PROBLEM: For the material that follows, return exactly the lines from the one with "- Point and" through the one with "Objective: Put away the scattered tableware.", both ends included.

COLLECTED DATA:
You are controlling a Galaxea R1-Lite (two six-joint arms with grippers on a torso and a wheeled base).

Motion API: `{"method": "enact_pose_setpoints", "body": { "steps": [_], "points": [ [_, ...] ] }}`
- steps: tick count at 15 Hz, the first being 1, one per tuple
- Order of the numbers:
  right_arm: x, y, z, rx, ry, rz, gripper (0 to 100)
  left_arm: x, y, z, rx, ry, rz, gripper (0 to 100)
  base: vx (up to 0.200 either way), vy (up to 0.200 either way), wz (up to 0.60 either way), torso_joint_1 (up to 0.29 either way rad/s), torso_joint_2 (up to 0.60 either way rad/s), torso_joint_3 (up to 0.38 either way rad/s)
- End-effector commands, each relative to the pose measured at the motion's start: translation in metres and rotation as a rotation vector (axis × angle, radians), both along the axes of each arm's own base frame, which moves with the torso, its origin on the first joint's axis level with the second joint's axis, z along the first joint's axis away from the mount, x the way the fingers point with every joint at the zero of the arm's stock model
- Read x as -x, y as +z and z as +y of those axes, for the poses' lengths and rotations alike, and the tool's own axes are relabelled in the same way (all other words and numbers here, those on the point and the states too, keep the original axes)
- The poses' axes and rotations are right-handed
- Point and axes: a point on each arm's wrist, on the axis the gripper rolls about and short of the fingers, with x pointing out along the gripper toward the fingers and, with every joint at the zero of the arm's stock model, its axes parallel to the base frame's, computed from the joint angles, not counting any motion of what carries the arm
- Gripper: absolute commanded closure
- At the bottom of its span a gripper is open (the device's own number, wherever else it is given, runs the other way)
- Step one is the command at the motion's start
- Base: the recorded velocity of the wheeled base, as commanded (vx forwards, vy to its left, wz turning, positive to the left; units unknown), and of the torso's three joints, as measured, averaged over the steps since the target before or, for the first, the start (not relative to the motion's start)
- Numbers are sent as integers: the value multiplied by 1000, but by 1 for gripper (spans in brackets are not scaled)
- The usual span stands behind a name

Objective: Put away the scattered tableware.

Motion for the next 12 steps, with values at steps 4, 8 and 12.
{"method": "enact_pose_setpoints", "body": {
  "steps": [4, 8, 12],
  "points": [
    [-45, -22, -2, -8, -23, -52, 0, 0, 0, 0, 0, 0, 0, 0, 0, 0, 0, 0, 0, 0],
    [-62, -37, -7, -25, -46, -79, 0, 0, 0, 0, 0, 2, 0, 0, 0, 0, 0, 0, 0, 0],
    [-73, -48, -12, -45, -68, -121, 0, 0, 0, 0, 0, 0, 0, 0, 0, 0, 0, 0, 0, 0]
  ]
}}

RESPONSE BELOW:
- Point and axes: a point on each arm's wrist, on the axis the gripper rolls about and short of the fingers, with x pointing out along the gripper toward the fingers and, with every joint at the zero of the arm's stock model, its axes parallel to the base frame's, computed from the joint angles, not counting any motion of what carries the arm
- Gripper: absolute commanded closure
- At the bottom of its span a gripper is open (the device's own number, wherever else it is given, runs the other way)
- Step one is the command at the motion's start
- Base: the recorded velocity of the wheeled base, as commanded (vx forwards, vy to its left, wz turning, positive to the left; units unknown), and of the torso's three joints, as measured, averaged over the steps since the target before or, for the first, the start (not relative to the motion's start)
- Numbers are sent as integers: the value multiplied by 1000, but by 1 for gripper (spans in brackets are not scaled)
- The usual span stands behind a name

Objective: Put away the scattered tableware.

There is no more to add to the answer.